**Task:** Each line of the listing that contains "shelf" should be found and copied.

**Dataset records:**
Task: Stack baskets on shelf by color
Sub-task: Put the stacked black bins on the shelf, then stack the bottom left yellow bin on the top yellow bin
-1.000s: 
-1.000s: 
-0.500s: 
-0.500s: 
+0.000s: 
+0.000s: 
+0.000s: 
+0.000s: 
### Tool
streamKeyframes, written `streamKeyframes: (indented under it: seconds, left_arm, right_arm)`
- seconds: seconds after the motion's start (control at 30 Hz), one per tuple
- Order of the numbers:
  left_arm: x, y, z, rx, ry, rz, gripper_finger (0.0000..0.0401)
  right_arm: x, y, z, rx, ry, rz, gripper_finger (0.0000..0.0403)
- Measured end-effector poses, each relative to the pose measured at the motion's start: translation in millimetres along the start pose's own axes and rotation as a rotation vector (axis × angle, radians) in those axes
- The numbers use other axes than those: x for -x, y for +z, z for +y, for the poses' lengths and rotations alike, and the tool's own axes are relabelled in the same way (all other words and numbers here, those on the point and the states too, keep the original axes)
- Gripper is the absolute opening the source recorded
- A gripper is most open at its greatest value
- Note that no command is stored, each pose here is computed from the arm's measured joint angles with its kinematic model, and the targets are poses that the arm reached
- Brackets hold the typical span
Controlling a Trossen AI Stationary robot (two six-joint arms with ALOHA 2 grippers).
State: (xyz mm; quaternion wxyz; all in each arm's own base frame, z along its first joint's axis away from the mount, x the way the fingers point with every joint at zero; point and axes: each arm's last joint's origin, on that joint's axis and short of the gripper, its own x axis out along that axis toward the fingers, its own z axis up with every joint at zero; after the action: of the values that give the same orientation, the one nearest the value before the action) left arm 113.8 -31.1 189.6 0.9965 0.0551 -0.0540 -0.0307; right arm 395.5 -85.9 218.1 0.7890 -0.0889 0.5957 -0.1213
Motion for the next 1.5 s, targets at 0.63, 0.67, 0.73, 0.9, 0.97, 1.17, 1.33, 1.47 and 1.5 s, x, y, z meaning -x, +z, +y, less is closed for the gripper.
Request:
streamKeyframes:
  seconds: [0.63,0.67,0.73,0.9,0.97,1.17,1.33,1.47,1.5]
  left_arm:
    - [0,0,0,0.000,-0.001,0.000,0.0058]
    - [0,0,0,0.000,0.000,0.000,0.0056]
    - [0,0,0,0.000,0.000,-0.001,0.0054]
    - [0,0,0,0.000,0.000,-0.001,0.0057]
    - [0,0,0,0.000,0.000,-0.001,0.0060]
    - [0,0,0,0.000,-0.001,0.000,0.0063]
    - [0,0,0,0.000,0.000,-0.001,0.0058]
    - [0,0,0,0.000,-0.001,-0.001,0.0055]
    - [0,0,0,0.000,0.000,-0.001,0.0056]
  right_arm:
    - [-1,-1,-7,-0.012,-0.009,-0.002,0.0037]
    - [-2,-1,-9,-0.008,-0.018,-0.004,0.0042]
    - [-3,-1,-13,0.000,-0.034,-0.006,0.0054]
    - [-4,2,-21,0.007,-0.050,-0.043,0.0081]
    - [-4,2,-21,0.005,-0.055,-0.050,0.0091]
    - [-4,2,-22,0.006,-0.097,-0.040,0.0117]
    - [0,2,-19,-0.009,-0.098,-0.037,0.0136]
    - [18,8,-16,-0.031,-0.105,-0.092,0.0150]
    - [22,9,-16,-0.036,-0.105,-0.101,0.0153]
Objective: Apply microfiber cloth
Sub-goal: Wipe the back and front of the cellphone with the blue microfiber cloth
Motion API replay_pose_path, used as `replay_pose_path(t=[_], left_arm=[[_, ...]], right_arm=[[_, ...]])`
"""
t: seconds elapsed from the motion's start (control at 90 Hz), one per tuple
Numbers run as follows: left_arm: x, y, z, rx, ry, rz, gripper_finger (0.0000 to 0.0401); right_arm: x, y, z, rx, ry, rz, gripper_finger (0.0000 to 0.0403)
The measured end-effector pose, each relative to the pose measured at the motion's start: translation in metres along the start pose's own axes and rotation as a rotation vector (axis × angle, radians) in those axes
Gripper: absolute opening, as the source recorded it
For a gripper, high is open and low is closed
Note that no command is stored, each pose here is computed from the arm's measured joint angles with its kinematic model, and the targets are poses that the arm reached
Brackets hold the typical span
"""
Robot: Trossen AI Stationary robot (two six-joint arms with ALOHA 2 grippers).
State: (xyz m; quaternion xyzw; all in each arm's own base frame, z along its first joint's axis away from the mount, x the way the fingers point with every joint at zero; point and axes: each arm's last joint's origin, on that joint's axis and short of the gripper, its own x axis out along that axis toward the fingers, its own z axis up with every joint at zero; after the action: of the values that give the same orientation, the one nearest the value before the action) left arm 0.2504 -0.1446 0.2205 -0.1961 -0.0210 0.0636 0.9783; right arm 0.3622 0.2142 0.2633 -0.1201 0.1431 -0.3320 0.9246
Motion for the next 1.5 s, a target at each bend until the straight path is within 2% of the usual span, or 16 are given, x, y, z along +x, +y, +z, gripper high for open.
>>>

**Answer:**
Task: Stack baskets on shelf by color
Sub-task: Put the stacked black bins on the shelf, then stack the bottom left yellow bin on the top yellow bin

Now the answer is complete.